Immigration Reform Gets Tighter Border Security

The “Gang of Eight” plan is moving its way through Congress, and negotiations are in the works to make the bill palatable for both parties. After hours of late night back-and-forth, the Senate announced an agreement on June 20 to tighten security across the southern portion of the border – an effort to smooth out a major obstacle that could have caused the bill to be stopped in the chamber.

According to Time magazine, Republican Senators John Hoeven , ND, and Bob Croker , TN, worked with the original group that constructed the bill to tighten security and strength the plan’s enforcement policy. This agreement will likely play a major role in changing the minds of members of Congress who previously criticized the bill for its holes. Supporters of the bill have aimed for 70 votes for the legislation, which is expected to be surpassed with the new additions.

Immigrants living in the United States illegally at this time will have to wait to gain a path to U.S. citizenship until appropriate measures are taken to tighten border security, a trade off that was necessary to achieve enough support for the measure.

Border security increase
The Boston Globe reported that the new addition to the bill will include doubling Border Patrol security with 20,000 new agents, 350 miles of new pedestrian fencing in addition to the 350 miles that are already present, 18 new unmanned surveillance drones and a variety of high-tech tools and mobile devices to maintain observation. These tools could include infrared ground sensors and airborne radars.

These increases, however, will come at a cost. The expenses for border security include $25 billion for additional on-site agents, $3 billion for added fencing and $3.2 billion for tools and other measures necessary to enforce the changes.

In addition to these provisions, which would be put in place over a decade, a 10-year path to U.S. citizenship would be available to the 11 million immigrants who are currently living in the United States illegally. Before receiving a permanent resident green card, the individuals will be able to work legally with a provisional status.

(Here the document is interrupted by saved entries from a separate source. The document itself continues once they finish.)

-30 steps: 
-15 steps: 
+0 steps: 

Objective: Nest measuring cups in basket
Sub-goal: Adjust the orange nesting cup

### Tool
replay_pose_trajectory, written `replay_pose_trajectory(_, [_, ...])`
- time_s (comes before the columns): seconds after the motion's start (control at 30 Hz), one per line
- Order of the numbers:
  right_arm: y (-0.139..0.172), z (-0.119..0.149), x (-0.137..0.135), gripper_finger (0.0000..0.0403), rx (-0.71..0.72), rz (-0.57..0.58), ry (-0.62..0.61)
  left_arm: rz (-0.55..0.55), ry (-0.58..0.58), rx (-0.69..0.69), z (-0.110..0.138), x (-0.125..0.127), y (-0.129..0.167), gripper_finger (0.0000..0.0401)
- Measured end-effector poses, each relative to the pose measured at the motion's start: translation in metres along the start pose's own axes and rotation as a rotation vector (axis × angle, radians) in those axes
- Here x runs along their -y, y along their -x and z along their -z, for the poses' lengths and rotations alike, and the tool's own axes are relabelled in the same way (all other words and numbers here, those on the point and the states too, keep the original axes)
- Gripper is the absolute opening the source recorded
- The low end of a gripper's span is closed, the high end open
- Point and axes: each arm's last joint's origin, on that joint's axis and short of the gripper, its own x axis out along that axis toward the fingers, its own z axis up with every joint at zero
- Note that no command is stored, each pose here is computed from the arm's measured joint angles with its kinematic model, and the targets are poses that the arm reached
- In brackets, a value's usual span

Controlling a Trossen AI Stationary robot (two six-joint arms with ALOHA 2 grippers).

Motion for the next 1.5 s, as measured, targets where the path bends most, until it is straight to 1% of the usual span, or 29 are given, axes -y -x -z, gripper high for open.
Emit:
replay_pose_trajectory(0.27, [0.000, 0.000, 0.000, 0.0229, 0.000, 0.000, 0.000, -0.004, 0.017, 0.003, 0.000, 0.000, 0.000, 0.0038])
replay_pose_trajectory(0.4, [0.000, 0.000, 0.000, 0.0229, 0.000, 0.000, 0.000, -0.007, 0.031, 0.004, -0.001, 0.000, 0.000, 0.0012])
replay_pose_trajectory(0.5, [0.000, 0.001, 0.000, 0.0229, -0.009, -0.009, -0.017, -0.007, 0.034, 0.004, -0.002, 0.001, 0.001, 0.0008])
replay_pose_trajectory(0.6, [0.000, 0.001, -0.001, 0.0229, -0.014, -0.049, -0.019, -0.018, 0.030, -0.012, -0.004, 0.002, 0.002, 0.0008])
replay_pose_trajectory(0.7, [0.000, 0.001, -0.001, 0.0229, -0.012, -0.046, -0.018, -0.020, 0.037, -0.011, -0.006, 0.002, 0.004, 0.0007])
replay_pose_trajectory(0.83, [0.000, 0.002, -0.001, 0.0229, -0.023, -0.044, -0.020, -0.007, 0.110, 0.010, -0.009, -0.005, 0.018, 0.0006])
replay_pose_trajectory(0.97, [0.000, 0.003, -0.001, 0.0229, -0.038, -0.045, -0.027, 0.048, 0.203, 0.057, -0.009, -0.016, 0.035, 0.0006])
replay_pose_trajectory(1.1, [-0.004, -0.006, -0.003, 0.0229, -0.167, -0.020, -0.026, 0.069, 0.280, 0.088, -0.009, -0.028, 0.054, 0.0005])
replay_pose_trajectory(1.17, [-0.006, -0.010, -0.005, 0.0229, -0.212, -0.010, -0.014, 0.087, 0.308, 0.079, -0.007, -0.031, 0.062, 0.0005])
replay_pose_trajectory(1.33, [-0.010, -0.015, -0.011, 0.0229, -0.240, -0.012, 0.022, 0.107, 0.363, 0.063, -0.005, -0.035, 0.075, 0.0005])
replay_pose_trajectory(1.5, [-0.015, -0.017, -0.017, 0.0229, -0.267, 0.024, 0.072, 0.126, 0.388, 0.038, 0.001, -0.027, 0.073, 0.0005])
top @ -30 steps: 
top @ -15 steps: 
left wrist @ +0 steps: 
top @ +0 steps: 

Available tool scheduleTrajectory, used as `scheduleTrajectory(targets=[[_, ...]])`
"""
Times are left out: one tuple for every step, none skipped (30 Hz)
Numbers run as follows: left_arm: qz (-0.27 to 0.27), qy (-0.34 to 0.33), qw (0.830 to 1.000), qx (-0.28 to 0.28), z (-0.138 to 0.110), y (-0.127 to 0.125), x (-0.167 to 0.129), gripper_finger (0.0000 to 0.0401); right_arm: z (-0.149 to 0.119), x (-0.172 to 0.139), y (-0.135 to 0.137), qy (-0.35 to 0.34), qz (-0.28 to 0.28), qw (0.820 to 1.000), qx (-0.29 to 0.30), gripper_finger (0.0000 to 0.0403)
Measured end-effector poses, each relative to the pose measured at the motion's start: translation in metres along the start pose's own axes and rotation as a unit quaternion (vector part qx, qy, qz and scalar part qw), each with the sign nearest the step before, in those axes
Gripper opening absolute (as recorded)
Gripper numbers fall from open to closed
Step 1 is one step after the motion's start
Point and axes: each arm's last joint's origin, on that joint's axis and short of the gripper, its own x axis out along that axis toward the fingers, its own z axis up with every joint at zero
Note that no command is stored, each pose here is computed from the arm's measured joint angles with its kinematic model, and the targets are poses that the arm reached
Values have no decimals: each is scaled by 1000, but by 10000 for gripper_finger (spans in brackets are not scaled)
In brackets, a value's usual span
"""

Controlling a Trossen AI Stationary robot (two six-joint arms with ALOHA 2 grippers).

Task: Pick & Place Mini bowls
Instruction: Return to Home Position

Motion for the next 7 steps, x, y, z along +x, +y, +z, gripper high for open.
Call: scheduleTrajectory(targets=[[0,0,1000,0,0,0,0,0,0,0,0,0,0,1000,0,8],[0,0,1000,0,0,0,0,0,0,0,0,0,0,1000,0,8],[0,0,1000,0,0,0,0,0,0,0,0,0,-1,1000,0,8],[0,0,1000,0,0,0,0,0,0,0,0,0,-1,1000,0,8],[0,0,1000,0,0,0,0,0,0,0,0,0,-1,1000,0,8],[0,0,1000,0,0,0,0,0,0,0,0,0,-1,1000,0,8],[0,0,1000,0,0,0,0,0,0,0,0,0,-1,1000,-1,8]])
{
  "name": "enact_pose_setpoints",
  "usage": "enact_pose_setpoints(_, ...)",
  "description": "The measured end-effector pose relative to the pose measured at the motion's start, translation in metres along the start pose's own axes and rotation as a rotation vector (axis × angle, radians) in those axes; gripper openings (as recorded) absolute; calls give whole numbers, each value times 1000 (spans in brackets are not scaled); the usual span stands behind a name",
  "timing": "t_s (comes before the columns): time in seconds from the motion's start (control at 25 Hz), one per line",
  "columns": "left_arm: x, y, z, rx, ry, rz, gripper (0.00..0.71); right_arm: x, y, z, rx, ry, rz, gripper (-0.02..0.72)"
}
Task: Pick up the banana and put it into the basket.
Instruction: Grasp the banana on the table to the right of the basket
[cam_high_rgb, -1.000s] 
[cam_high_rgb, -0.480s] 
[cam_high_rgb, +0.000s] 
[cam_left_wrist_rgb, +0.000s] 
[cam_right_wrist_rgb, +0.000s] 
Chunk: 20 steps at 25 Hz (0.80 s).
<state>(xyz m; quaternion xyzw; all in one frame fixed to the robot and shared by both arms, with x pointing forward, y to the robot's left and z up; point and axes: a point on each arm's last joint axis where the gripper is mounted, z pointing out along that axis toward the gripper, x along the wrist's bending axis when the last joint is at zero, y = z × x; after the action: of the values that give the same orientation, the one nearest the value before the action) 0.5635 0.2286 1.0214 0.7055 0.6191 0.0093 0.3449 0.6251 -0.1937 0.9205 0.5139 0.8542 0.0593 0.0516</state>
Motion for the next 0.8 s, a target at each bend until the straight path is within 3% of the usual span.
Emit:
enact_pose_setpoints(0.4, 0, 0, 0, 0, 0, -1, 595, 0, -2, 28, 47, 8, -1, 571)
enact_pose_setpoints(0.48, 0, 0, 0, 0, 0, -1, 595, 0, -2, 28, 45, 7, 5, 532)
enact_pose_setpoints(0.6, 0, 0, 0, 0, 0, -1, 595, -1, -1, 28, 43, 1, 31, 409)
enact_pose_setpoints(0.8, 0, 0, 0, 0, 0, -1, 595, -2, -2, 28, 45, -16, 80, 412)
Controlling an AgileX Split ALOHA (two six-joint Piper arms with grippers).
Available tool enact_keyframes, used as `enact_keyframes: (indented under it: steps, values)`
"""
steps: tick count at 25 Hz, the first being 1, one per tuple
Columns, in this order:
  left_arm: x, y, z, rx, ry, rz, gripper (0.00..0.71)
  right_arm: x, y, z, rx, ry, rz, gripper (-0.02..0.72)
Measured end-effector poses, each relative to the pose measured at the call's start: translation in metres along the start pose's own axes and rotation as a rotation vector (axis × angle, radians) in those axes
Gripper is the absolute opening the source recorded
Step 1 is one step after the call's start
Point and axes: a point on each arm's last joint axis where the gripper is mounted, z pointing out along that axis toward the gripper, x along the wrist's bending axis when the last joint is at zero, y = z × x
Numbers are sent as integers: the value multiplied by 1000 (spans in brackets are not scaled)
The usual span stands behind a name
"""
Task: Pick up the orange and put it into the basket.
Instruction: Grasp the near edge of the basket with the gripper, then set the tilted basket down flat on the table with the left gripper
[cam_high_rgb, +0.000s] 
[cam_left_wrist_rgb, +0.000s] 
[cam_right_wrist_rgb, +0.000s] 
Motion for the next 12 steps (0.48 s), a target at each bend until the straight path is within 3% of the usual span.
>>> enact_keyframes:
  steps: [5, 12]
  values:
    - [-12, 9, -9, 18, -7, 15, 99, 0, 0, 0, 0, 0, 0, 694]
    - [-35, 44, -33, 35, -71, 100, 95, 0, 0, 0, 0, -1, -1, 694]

These agreements are a huge breakthrough for supporters who believe the changes will result in a strong vote. The deal will add an estimated 15 Republican votes to the positive side of the legislation. Negotiators were required to teeter around demands for both border security and a path to citizenship to provide a comprehensive plan that makes all parties happy and improves immigration reform promptly.

Over the past several days, some politicians were insistent that green cards be made conditional on catching or turning away 90 percent of those who cross the border illegally. Supporters of immigration reform and President Barack Obama quickly shut the idea down in fear that it would only further delay a path to citizenship.

”The question you should ask is, ‘What will immigration reform do for America?”’ Vice President Joe Biden said at a national conference for the League of United Latin American Citizens June 20. ”The answer is clear and resounding: It can and will do great things for America.”

As immigration reform is nearing reality, politicians and experts who previously voiced their concerns have switched gears to back the bipartisan bill spearheaded by Sen. Marco Rubio, R-FL. According to The Christian Science Monitor, Fox News host Bill O’Reilly made his backing of the bill public Thursday June 20 on his show, “The O’Reilly Factor.”

The newly changed minds of some politicians came at the heels of the release of the economic report by the Congressional Budget Office on June 18, which noted that the savings of the bill estimate about $200 billion in addition to economic improvements and a more robust job market.